## INSTRUCTIONS FOR THE TASK
What is needed is an exact retyping of the records below, from the first line through the line that contains "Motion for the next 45".

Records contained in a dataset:
=== Begin Enclosure ===

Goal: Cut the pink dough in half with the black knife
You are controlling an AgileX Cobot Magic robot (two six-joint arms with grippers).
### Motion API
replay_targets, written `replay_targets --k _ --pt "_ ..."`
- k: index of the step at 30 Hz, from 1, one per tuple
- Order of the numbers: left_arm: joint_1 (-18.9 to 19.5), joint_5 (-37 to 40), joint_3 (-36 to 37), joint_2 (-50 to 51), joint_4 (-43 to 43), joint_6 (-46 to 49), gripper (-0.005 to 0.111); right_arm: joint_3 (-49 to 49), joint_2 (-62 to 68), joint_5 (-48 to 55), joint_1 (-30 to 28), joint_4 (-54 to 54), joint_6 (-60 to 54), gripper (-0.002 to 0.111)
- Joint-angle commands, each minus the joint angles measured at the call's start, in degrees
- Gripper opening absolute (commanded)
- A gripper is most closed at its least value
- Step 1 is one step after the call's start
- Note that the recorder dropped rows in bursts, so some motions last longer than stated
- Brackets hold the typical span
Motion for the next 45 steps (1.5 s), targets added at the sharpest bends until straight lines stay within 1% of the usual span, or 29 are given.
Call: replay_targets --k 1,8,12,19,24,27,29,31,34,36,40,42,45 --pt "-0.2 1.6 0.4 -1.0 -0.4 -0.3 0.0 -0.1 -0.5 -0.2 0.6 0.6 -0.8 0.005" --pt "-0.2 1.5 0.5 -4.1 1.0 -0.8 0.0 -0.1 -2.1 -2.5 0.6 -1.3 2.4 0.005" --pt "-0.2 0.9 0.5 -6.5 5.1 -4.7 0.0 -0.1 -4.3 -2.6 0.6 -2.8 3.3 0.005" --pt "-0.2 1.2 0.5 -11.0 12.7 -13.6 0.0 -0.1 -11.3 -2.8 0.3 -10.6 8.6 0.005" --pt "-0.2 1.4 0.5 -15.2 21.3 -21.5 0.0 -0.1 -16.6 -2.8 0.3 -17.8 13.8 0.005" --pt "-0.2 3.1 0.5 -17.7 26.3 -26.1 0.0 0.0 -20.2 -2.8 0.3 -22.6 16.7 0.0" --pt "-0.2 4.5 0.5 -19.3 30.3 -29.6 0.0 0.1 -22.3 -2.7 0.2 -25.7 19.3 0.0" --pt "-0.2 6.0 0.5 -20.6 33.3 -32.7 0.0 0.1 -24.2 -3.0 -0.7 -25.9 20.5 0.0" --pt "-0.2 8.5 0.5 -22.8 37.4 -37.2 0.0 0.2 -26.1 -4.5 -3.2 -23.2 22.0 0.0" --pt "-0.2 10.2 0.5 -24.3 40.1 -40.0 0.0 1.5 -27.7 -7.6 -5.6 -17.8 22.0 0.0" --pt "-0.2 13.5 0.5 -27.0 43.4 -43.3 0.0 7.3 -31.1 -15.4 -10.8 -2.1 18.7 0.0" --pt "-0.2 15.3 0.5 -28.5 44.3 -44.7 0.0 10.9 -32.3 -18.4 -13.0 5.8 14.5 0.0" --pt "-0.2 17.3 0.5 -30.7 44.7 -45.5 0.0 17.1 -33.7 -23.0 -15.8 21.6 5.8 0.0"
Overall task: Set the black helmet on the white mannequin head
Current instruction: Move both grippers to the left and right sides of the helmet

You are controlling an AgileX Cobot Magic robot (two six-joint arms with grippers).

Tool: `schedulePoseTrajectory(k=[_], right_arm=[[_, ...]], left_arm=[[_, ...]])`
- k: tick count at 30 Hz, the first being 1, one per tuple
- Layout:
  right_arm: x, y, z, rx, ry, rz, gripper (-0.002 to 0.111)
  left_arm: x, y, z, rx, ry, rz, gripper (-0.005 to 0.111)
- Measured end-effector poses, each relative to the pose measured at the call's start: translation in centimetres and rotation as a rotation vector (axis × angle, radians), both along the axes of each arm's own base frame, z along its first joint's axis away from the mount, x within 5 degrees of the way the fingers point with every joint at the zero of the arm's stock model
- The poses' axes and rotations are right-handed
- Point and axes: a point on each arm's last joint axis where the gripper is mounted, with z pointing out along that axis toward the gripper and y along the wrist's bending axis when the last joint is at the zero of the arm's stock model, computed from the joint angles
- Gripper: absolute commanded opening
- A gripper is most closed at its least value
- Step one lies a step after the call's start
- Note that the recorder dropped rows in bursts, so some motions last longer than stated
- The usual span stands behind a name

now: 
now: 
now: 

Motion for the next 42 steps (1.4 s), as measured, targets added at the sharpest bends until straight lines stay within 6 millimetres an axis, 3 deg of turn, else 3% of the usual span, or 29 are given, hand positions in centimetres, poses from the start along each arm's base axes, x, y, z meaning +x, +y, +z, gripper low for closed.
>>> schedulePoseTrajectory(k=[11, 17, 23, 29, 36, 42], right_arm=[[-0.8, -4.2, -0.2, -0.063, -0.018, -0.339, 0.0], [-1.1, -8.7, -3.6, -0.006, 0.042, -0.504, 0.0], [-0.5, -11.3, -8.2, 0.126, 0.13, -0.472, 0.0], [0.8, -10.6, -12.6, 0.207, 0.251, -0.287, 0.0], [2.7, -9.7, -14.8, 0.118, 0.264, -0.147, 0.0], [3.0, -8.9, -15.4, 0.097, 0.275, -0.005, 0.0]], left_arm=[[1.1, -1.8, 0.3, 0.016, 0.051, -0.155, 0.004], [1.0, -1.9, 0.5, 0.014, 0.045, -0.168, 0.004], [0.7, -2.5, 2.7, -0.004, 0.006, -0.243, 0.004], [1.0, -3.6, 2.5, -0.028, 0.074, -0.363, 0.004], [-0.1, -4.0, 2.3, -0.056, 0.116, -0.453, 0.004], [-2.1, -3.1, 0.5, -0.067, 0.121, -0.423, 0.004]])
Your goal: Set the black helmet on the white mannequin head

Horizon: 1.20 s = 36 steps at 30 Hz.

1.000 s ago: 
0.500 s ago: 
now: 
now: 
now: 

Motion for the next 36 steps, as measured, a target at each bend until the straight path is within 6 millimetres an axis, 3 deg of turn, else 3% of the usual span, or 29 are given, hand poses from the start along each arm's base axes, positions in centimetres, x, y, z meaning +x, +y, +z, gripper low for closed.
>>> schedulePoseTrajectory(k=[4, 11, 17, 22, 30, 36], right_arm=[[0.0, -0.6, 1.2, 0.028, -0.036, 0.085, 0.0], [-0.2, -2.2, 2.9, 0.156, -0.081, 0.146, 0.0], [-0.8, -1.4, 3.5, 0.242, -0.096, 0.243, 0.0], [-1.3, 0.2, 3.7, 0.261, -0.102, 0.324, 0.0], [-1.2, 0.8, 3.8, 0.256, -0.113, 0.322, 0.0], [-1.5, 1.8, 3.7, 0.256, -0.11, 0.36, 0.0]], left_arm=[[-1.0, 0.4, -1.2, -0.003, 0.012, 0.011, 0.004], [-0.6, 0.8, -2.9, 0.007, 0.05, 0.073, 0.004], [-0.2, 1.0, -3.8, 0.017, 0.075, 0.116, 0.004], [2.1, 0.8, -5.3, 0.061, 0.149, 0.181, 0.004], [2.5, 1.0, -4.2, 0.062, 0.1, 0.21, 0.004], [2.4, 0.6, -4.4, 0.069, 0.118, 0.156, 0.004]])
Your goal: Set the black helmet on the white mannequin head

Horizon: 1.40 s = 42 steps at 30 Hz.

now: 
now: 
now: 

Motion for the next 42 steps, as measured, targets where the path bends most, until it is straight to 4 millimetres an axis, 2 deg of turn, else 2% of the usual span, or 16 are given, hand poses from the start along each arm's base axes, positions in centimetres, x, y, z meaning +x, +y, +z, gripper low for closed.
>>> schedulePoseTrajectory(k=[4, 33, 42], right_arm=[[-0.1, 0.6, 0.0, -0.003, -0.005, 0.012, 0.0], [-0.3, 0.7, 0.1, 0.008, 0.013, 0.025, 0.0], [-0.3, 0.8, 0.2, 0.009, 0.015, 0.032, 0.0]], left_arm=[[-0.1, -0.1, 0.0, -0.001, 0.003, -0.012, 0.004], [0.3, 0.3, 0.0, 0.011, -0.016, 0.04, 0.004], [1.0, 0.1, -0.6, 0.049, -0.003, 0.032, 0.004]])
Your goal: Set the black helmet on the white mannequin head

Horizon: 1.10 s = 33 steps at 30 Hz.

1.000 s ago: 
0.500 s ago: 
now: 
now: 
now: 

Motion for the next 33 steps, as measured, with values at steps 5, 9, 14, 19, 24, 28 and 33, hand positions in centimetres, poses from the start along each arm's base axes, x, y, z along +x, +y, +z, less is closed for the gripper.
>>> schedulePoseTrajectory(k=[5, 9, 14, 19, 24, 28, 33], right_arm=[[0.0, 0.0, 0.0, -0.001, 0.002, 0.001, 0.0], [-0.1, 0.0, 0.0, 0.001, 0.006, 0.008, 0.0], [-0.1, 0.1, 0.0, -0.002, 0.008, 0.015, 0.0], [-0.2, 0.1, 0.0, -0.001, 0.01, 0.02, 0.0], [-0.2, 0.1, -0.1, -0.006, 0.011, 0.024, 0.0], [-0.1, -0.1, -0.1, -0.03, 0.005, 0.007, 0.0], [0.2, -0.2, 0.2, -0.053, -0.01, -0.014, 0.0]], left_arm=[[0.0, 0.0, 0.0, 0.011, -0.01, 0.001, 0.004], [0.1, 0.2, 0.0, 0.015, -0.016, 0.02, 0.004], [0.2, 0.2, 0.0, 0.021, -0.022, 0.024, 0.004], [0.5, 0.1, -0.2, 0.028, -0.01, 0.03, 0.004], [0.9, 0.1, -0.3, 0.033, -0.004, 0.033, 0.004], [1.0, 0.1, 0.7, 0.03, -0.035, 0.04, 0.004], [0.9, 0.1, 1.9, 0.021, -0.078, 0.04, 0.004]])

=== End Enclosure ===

## SOLUTION TO THIS PROBLEM
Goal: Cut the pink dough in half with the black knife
You are controlling an AgileX Cobot Magic robot (two six-joint arms with grippers).
### Motion API
replay_targets, written `replay_targets --k _ --pt "_ ..."`
- k: index of the step at 30 Hz, from 1, one per tuple
- Order of the numbers: left_arm: joint_1 (-18.9 to 19.5), joint_5 (-37 to 40), joint_3 (-36 to 37), joint_2 (-50 to 51), joint_4 (-43 to 43), joint_6 (-46 to 49), gripper (-0.005 to 0.111); right_arm: joint_3 (-49 to 49), joint_2 (-62 to 68), joint_5 (-48 to 55), joint_1 (-30 to 28), joint_4 (-54 to 54), joint_6 (-60 to 54), gripper (-0.002 to 0.111)
- Joint-angle commands, each minus the joint angles measured at the call's start, in degrees
- Gripper opening absolute (commanded)
- A gripper is most closed at its least value
- Step 1 is one step after the call's start
- Note that the recorder dropped rows in bursts, so some motions last longer than stated
- Brackets hold the typical span
Motion for the next 45 steps (1.5 s), targets added at the sharpest bends until straight lines stay within 1% of the usual span, or 29 are given.

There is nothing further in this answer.